= Hutchinson's rule =

In ecological theory, the Hutchinson's ratio is the ratio of the size differences between similar species when they are living together as compared to when they are isolated. It is named after G. Evelyn Hutchinson who concluded that various key attributes in species varied according to the ratio of 1:1.1 to 1:1.4. The mean ratio 1.3 can be interpreted as the amount of separation necessary to obtain coexistence of species at the same trophic level.

The variation in trophic structures of sympatric congeneric species is presumed to lead to niche differentiation, and allowing coexistence of multiple similar species in the same habitat by the partitioning of food resources. Hutchinson concluded that this size ratio could be used as an indicator of the kind of difference necessary to permit two species to co-occur in different niches but at the same level of the food web. The rule's legitimacy has been questioned, as other categories of objects also exhibit size ratios of roughly 1.3.

Studies done on interspecific competition and niche changes in Tits (Parus spp.) show that when there are multiple species in the same community there is an expected change in foraging when they are of similar size (size ratio 1-1.2).

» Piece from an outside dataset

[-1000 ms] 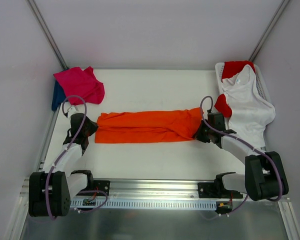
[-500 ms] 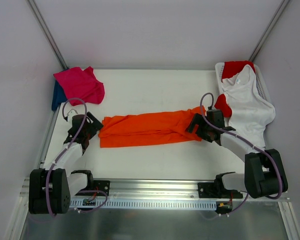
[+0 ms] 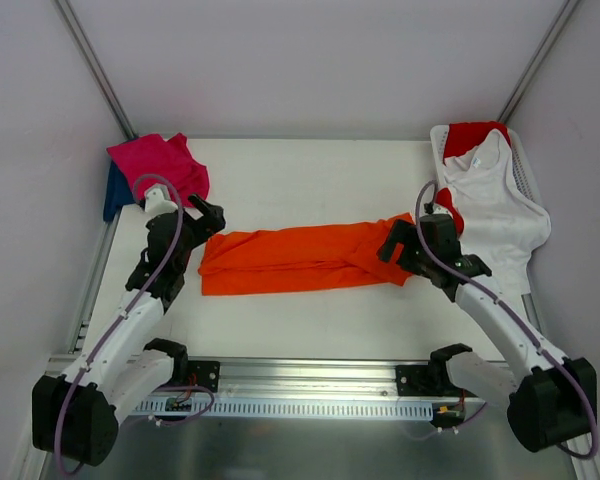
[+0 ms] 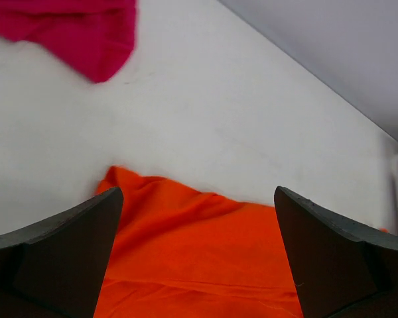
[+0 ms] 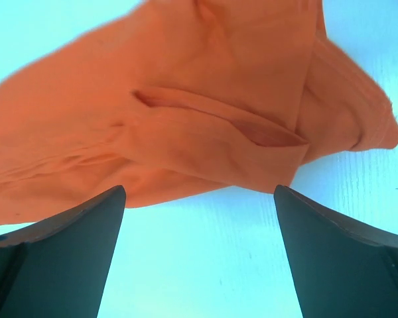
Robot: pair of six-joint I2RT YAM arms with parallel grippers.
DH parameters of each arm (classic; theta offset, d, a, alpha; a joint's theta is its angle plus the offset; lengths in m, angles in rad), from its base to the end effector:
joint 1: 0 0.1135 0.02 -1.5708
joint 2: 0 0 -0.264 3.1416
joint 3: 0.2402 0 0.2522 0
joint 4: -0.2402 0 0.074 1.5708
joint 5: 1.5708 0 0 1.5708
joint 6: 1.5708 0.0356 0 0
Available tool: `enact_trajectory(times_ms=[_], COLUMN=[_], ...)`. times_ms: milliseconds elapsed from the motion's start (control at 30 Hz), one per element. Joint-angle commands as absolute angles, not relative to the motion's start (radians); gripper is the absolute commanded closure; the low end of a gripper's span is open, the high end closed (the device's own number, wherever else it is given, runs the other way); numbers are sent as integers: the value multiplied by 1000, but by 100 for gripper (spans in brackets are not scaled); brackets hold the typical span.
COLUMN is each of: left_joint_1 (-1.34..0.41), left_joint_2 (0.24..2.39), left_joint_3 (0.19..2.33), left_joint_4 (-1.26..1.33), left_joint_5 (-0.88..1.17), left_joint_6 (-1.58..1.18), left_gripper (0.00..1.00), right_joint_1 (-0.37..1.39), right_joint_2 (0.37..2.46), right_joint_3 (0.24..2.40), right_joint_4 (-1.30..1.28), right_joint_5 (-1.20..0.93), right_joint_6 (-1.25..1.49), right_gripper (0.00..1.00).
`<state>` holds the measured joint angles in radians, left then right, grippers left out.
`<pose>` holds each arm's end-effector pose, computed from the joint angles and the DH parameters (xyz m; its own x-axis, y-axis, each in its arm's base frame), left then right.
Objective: Fold and stack the t-shirts
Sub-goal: Fold the tshirt
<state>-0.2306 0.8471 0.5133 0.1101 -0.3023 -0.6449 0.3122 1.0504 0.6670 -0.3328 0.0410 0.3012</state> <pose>0.1987 -0.0358 0.2638 -0.1339 -0.5580 -0.8190 -0.1813 0.8262 -0.5334 0.2108 0.0665 0.2346 -0.6790 0.0923 -0.7283 -0.0796 0.9769 0.1981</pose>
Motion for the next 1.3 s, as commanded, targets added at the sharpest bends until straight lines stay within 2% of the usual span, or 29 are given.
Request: enact_trajectory(times_ms=[0,67,167,200,267,333,367,400,633,967,1067,1167,1267], left_joint_1=[-245,-270,-363,-386,-451,-485,-517,-529,-626,-752,-770,-779,-788], left_joint_2=[974,1163,1445,1513,1686,1787,1875,1919,2149,2328,2380,2416,2434], left_joint_3=[642,788,1049,1116,1277,1410,1449,1488,1733,1796,1802,1821,1847], left_joint_4=[262,295,208,187,155,160,161,160,160,153,138,75,-44], left_joint_5=[13,297,499,619,710,842,883,908,1129,1216,1204,1097,869], left_joint_6=[-537,-499,-410,-388,-368,-388,-412,-425,-500,-505,-494,-434,-362], left_gripper=[1,1,3,13,28,63,90,100,100,100,100,100,100], right_joint_1=[362,379,411,420,428,436,439,439,440,439,440,440,439], right_joint_2=[941,905,845,833,807,775,761,746,620,612,604,595,600], right_joint_3=[756,784,790,790,788,778,764,756,710,704,704,707,718], right_joint_4=[-436,-465,-479,-483,-514,-540,-549,-555,-607,-620,-630,-635,-638], right_joint_5=[123,150,172,176,193,210,216,224,311,351,360,367,361], right_joint_6=[291,294,302,307,311,319,328,331,353,377,377,377,373], right_gripper=[1,0,1,1,1,1,1,1,0,1,1,1,1])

There was no change found among the less similar species. In this paper this was strong evidence for niche differentiation for interspecific competition, and would also be a good argument for Hutchinson's rule.

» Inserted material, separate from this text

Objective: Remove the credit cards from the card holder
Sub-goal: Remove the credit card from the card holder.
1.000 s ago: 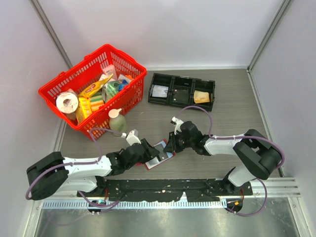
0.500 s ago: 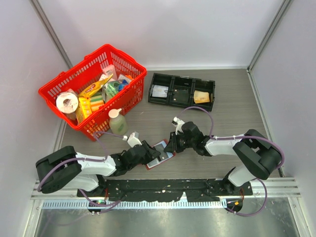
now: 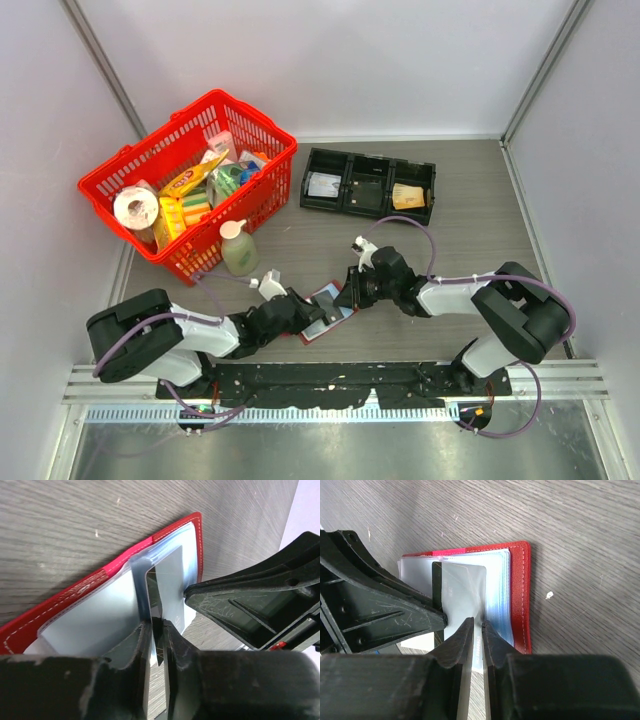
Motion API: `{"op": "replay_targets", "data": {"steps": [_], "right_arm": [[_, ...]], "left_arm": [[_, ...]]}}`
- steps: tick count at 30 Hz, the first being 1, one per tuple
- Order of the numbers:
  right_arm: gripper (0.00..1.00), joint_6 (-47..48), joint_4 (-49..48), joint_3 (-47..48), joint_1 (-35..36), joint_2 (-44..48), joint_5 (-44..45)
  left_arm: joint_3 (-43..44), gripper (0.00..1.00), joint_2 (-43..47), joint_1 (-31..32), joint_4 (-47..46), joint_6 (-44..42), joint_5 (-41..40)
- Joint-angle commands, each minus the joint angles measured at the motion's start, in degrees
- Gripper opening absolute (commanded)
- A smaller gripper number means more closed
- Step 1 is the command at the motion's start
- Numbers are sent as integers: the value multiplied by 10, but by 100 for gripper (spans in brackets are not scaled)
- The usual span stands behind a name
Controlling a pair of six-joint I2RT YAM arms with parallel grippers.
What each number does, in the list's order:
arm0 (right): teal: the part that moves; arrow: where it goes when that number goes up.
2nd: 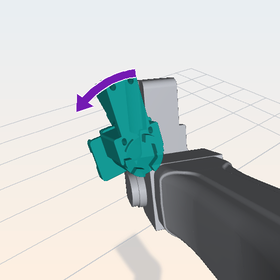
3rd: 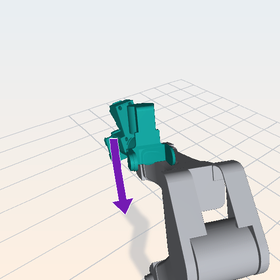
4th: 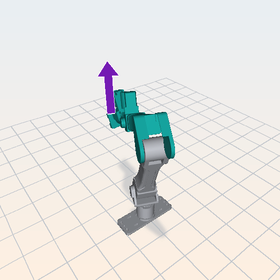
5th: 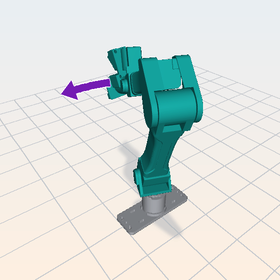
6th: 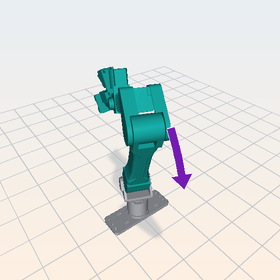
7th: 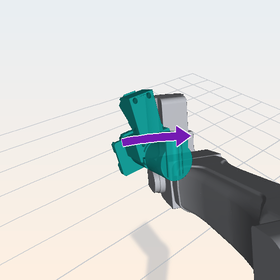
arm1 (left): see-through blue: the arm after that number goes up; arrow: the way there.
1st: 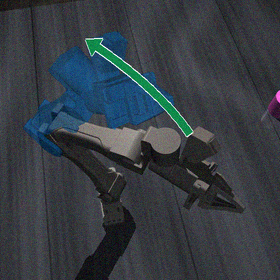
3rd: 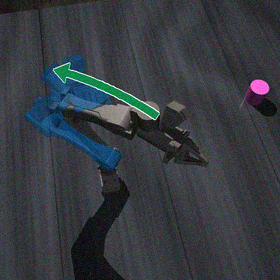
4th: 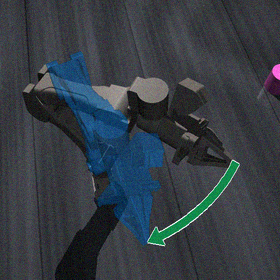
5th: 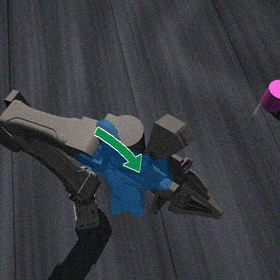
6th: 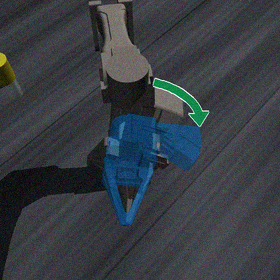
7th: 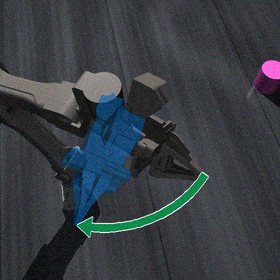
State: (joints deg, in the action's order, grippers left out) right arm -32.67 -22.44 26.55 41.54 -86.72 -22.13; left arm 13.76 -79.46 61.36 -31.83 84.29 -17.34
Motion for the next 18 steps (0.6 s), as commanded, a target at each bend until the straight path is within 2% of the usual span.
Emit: {"op": "replay_targets", "data": {"steps": [1, 4, 8, 18], "right_arm": [[17, -2, 16, -14, -1, 1, 8], [17, -2, 16, -15, -2, 0, 6], [17, -5, 17, -17, -8, -3, 7], [15, -3, 26, -17, -29, -19, 2]], "left_arm": [[-26, 13, -12, 0, -48, 15, 7], [-31, 0, -5, 0, -57, 14, 4], [-39, 0, 19, 0, -48, 19, 2], [-50, 0, 129, 0, 74, 28, -9]]}}
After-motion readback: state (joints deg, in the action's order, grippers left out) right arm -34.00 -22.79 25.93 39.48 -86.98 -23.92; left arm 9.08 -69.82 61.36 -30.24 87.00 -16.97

The simplest and perhaps the most effective way to differentiate the ecological niches of coexisting species is their morphological differentiation (in particular, size differentiation).
Hutchinson showed that the average body size ratio in species of the same genus that belong to the same community and use the same resource is about 1.3 (from 1.1 to 1.4) and the respective body weight ratio is 2. This empirical pattern tells us that this rule does not apply to all organisms and ecological situations. And, therefore, it would be of particular interest to study the size differentiation of closely related species in different communities and reveal cases meeting Hutchinson's rule

== Evidence against the Hutchinson's rule ==

M. Eadie. However, presents evidence that Hutchinson's constant is an artifact of the distribution of the size of animate, as well as inanimate, objects in nature. This distribution or ratio would just represent a log-normal distribution and that the variances of these distributions are small. They argue that the size ratio Hutchinson suggests doesn't tell a lot about the actual structuring of animal communities.